Day 22: Winter Harbor, Maine
We break camp on the Schoodic Peninsula and head for Bar Harbor. Along the way we stop at the Mount Desert Narrows on the Taunton River near Hancock, Maine to view a tidal fall.
Similar to the tidal bores we saw in Nova Scotia, a tidal fall occurs when the rising ocean tide moves upriver and meets what is normally a low waterfall in the freshwater river. This rather rare confluence of fresh and salt water, rocky ridges and ledges constrict the flow, and the water “piles up,” in some places actually engulfing and reversing the falls. Eventually the tide turns, and the natural river flow resumes out toward the Gulf of Maine again.
We continue on into Bar Harbor, our old van turning a few heads as we mingle with the Mercedes and BMWs, then continue south on Highway 3 to the ocean side of Mount Desert Island.

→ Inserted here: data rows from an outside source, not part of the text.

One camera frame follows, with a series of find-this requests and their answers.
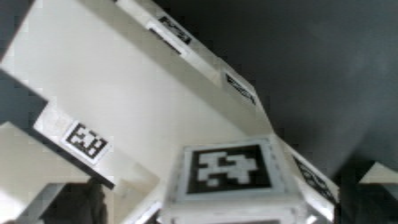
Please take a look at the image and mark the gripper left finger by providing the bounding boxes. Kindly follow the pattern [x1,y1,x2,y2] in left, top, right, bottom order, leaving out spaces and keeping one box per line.
[17,179,109,224]

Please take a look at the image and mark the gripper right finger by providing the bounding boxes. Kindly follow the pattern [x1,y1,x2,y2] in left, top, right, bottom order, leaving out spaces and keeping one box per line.
[335,182,398,224]

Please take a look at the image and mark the white tagged cube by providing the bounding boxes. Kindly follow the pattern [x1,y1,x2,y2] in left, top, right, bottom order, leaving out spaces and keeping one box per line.
[159,134,310,224]

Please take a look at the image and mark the white chair back frame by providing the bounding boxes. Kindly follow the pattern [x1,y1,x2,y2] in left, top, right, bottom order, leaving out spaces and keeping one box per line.
[0,0,344,224]

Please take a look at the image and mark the white chair seat part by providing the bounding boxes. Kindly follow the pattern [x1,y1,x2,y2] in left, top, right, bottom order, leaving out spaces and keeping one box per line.
[116,0,272,131]

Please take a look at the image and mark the white U-shaped fence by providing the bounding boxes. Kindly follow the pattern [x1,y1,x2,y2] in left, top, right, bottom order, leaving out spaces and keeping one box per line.
[360,162,398,185]

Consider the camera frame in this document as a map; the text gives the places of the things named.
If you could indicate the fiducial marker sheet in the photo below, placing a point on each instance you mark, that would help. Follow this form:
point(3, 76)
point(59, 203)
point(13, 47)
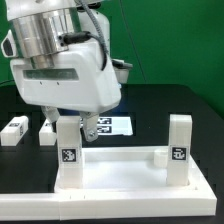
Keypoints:
point(114, 126)

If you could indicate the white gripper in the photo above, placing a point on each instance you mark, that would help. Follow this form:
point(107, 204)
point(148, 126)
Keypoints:
point(75, 83)

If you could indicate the white L-shaped corner guide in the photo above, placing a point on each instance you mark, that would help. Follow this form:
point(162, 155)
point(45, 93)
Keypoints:
point(86, 205)

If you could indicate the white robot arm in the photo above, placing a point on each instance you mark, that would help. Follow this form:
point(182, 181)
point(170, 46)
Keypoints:
point(59, 52)

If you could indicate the white desk top tray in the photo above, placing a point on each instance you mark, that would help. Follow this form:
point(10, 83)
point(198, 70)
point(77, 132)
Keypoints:
point(116, 169)

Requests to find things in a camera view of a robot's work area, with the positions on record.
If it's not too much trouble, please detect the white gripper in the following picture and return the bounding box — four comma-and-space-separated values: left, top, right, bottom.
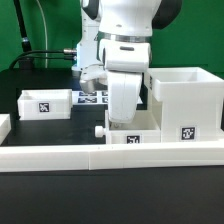
107, 71, 142, 123

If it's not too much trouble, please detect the white front drawer box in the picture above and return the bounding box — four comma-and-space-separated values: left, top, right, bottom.
95, 110, 161, 144

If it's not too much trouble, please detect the white drawer box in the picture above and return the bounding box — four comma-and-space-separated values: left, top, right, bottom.
17, 89, 72, 120
95, 110, 161, 144

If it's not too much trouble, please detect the white drawer cabinet housing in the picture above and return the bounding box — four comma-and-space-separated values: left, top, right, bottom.
145, 67, 224, 142

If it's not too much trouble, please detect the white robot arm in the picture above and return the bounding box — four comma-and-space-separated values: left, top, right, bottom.
72, 0, 183, 123

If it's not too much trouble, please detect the white rear drawer box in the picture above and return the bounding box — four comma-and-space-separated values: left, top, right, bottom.
17, 89, 72, 120

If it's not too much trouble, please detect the white marker tag sheet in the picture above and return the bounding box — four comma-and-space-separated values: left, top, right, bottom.
71, 89, 148, 106

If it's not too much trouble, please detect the black pole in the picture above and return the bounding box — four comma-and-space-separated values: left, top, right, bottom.
13, 0, 32, 52

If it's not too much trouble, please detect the black cable bundle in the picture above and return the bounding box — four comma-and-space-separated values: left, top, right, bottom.
9, 48, 78, 70

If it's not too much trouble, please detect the white cable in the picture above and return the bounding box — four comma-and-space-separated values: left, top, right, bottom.
35, 0, 49, 69

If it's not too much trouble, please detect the white plastic border frame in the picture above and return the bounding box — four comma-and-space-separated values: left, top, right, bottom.
0, 114, 224, 172

We choose a site at Blackwoods Campground, drop our camp chairs to claim our spot, then drive north on the park loop road to Cadillac Summit Road.
As the name implies, this narrow, twisty road wends its way up the flanks of Cadillac Mountain, climbing about 1200 feet in only 3.5 miles. Our 1.9-liter diesel employs each and every one of its 64 horsepower to push our overloaded yellow brick up the grade, and we stop only a couple of times to take in the increasingly heady views. Finally, we crest the final rise in the road and arrive at the summit of Cadillac Mountain.

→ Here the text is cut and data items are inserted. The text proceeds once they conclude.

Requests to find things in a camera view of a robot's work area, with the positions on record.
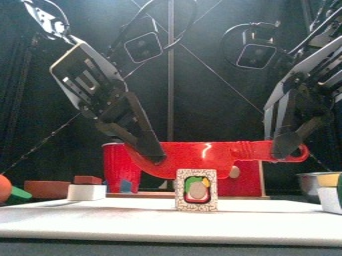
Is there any small green toy piece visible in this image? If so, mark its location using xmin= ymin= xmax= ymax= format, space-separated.
xmin=10 ymin=185 xmax=34 ymax=204

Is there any small red-brown round dish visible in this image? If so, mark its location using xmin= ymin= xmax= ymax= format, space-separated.
xmin=25 ymin=180 xmax=73 ymax=200

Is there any brown and white block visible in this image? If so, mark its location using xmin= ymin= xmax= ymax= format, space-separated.
xmin=66 ymin=175 xmax=109 ymax=202

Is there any small blue toy piece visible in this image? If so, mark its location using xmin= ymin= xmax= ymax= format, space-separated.
xmin=120 ymin=179 xmax=134 ymax=194

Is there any yellow egg sushi toy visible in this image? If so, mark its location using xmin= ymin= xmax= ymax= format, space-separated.
xmin=317 ymin=172 xmax=342 ymax=215

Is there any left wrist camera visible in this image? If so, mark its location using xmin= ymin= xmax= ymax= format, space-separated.
xmin=122 ymin=18 xmax=166 ymax=64

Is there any vertical metal frame pole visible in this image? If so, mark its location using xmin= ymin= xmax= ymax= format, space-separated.
xmin=166 ymin=0 xmax=177 ymax=143

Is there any red plastic cup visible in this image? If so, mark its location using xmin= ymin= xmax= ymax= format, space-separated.
xmin=102 ymin=142 xmax=145 ymax=194

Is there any thin diagonal cord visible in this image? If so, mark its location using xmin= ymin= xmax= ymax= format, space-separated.
xmin=132 ymin=0 xmax=333 ymax=168
xmin=0 ymin=0 xmax=225 ymax=175

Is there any white cutting board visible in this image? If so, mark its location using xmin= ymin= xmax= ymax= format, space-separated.
xmin=0 ymin=197 xmax=342 ymax=248

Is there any white sushi roll slice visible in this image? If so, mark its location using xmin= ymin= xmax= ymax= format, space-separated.
xmin=174 ymin=168 xmax=220 ymax=213

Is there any small orange toy ball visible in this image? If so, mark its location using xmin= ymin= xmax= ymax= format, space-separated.
xmin=0 ymin=174 xmax=14 ymax=204

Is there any black left camera cable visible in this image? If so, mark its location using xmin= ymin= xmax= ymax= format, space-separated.
xmin=109 ymin=0 xmax=200 ymax=52

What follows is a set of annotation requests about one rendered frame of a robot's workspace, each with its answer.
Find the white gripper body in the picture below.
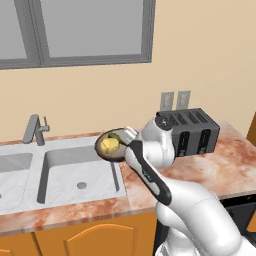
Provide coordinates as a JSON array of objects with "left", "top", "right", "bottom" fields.
[{"left": 119, "top": 125, "right": 139, "bottom": 146}]

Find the green squash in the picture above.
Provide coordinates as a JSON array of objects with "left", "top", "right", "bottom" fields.
[{"left": 107, "top": 132, "right": 127, "bottom": 147}]

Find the yellow potato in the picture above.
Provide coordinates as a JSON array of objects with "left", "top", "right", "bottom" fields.
[{"left": 100, "top": 137, "right": 121, "bottom": 156}]

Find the brown bowl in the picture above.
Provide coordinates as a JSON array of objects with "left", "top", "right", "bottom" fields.
[{"left": 94, "top": 127, "right": 130, "bottom": 164}]

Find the white marble double sink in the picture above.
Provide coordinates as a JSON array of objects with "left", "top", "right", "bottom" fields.
[{"left": 0, "top": 134, "right": 128, "bottom": 215}]

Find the grey sink tap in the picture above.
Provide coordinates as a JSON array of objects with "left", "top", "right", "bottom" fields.
[{"left": 22, "top": 113, "right": 51, "bottom": 147}]

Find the black four-slot toaster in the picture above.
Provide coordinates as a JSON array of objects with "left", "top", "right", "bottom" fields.
[{"left": 155, "top": 107, "right": 221, "bottom": 158}]

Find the orange arched cupboard door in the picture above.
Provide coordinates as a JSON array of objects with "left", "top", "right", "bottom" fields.
[
  {"left": 0, "top": 231, "right": 43, "bottom": 256},
  {"left": 34, "top": 211, "right": 158, "bottom": 256}
]

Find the grey framed window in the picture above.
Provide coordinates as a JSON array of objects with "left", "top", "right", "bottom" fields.
[{"left": 0, "top": 0, "right": 157, "bottom": 71}]

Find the orange tall cabinet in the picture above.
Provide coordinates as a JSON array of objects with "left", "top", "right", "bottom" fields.
[{"left": 245, "top": 111, "right": 256, "bottom": 148}]

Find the grey wall outlet plate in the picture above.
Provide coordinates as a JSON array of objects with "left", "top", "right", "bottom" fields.
[
  {"left": 175, "top": 90, "right": 192, "bottom": 111},
  {"left": 159, "top": 91, "right": 175, "bottom": 112}
]

I let the van idle a few minutes to dissipate excess heat from the climb, then we jump out and explore the trails threading the crown of the mountain.
About the time the fossils we saw at the nearby Bay of Fundy were being formed, this area of Maine was undergoing major volcanic transformations. Volcanoes occasionally collapsed, revealing the hellish molten interiors of their magma chambers, and Cadillac Mountain is the remaining edge of one such disintegrated volcanic cone.
We find the raw granite surfaces of the mountain gouged and scarred in a distinct north-south pattern, evidence of a series of enormous continental glaciers which later scoured this landscape. The mile-thick glaciers tore off the remaining mountaintops and ground their surfaces clean of nearly all loose boulders and soil, leaving only the smooth rounded bare surfaces we see today.
Far below, the harbor is sprinkled with small boats and cruise ships, and the namesake ‘bar’ is clearly visible at low tide.
On a clear day one can see Nova Scotia to the east, and Mount Katahdin, Maine’s highest mountain, to the north, both over a hundred miles away. In fact, at over 1500 feet (466 meters), Cadillac Mountain is the tallest peak within 25 miles of the east coast of North America between Cape Breton Island and Mexico.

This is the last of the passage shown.